As The Washington Post's Frances Stead Sellers reported, government pushes for inoculations and the barring of unvaccinated children from public spaces have prompted a backlash among anti-vaccination activists, whose misinformation campaigns have led to declines in immunizations against one of the world's most contagious diseases. But vaccination rates have declined in recent years, according to infectious disease experts.

"It's true that a lot of people have measles and measles are not a very good thing, but I think the vaccine also not a very good thing", Williamsburg resident Aron Braver said.
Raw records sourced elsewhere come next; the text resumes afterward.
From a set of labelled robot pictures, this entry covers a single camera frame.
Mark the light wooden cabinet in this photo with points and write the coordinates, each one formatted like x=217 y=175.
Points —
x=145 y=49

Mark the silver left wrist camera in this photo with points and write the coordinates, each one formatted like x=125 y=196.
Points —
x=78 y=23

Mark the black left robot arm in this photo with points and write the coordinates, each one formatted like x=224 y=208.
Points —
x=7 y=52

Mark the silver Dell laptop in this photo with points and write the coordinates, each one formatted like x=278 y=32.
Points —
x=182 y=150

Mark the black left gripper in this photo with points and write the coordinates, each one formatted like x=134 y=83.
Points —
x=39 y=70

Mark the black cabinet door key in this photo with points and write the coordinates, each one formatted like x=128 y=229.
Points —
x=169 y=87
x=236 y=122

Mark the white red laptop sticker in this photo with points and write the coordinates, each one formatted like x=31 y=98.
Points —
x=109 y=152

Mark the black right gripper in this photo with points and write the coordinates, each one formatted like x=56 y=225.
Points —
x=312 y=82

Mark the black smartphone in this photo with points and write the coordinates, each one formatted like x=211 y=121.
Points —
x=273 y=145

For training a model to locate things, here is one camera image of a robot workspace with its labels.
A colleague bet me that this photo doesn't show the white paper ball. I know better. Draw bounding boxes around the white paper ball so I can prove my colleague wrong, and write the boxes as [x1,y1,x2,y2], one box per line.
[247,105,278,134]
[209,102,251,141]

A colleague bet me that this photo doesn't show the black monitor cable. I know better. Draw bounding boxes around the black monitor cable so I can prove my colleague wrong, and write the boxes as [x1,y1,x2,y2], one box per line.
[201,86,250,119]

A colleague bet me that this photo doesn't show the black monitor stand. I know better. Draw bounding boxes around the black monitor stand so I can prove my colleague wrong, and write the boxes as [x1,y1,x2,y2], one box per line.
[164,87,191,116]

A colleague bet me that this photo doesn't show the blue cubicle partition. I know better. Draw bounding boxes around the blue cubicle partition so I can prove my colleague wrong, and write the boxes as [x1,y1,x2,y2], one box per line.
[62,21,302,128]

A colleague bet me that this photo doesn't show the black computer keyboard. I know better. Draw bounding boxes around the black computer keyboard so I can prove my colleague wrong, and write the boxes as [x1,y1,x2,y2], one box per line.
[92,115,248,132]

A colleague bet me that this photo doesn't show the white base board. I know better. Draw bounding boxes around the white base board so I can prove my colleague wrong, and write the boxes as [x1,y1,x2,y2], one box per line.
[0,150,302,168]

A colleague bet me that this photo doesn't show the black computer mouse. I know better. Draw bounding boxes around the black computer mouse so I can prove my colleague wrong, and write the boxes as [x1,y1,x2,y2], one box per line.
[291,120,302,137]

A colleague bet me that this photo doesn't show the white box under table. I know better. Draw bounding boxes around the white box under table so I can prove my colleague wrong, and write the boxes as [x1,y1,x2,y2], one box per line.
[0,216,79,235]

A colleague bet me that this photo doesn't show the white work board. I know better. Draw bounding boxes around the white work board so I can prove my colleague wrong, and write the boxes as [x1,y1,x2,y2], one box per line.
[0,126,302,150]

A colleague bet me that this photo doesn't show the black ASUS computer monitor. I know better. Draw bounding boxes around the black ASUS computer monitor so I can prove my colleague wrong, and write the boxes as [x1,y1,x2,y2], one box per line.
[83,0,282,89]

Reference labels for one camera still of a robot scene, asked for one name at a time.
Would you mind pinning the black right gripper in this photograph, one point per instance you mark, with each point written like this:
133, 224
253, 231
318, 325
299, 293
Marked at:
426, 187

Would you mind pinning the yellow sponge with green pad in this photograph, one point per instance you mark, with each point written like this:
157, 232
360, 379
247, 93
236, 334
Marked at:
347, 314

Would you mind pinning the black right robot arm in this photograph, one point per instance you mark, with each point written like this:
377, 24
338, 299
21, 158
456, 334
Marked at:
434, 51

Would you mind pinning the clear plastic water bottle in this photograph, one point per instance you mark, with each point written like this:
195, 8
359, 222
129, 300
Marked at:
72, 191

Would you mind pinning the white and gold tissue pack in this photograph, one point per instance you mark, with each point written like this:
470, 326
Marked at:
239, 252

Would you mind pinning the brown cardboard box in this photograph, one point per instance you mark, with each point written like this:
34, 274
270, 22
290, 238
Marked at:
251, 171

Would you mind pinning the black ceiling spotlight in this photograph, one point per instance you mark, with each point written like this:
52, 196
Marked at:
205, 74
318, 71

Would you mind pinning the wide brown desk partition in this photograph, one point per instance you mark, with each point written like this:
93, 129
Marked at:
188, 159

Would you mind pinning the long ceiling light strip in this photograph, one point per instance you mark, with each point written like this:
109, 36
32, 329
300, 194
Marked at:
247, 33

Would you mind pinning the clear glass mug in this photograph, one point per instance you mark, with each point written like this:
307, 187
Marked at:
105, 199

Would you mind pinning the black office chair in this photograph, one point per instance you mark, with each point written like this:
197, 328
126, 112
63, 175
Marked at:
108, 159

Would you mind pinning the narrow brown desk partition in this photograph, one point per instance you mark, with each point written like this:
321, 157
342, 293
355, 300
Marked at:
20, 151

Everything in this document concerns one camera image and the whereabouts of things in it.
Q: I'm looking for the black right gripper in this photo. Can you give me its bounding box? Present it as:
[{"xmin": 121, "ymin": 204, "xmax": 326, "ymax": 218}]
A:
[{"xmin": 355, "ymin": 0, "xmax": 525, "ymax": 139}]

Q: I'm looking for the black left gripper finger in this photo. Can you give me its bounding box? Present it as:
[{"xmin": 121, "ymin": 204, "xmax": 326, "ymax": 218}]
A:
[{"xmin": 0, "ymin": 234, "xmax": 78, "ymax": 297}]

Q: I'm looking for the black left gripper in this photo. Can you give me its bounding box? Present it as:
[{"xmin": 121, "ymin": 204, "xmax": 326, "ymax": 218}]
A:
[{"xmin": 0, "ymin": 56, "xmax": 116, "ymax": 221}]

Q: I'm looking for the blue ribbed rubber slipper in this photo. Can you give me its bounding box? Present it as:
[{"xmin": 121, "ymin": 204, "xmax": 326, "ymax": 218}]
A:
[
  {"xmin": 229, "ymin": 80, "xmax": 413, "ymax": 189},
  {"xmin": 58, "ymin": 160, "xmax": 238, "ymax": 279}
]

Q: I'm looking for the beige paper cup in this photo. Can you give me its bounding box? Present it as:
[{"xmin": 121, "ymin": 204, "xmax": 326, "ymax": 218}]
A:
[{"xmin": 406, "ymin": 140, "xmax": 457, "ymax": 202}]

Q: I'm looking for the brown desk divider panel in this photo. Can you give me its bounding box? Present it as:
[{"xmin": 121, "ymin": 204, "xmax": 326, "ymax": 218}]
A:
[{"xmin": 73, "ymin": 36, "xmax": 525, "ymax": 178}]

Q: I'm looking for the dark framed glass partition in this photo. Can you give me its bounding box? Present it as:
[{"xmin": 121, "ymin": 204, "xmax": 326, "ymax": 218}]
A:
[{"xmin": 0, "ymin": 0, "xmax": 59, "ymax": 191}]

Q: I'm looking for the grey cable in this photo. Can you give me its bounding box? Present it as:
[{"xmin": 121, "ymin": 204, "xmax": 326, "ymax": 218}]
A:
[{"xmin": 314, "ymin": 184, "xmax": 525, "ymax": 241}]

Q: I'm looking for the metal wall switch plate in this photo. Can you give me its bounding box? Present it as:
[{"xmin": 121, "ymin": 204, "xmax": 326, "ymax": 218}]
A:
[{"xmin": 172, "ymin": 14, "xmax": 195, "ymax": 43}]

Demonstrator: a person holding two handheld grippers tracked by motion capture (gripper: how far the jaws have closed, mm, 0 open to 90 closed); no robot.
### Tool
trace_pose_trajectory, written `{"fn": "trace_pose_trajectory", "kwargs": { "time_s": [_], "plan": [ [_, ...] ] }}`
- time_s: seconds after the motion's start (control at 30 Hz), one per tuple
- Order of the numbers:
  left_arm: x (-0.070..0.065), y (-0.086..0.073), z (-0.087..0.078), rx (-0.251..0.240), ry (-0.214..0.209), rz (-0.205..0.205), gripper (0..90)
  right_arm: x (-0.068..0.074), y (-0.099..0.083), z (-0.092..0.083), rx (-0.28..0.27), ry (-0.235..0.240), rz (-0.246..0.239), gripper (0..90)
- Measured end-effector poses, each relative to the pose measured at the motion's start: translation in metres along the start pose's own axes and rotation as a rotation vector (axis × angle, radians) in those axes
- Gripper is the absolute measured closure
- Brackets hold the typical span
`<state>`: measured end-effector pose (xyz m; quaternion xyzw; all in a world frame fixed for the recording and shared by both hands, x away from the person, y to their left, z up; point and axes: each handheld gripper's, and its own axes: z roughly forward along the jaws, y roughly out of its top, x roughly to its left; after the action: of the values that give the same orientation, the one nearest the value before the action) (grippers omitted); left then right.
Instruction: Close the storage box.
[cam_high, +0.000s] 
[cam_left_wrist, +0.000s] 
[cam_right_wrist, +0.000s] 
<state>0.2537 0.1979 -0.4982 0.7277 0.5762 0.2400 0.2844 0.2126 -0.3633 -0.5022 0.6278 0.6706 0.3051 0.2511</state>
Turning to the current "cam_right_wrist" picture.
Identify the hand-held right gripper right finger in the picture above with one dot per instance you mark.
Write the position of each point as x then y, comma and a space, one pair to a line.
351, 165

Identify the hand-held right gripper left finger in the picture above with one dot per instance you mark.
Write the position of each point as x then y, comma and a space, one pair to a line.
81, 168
The emergency warning covers certain postcodes in Brooklyn. People who haven't received the measles vaccine or don't have evidence of immunity could be fined up to $1,000.

Community leaders and doctors welcomed the move. 'The schools are cooperating, everyone's cooperating'.

"We try to control our school, and we really strive to comply 100% with the Department of Health", he said. "We've seen a large increase in the number of people vaccinated in these neighbourhoods". 'They will do anything and everything to improve the health of their children'. His county, which has sizeable Orthodox Jewish communities with close ties to Brooklyn, has logged 168 measles cases since last fall. "It's much more a Williamsburg problem than a Borough Park problem".

In New York City late a year ago, the health department ordered yeshivas and child-care centers in the Orthodox Jewish community to bar unvaccinated students.

Another outbreak has hit Orthodox Jewish families in New York's Rockland County.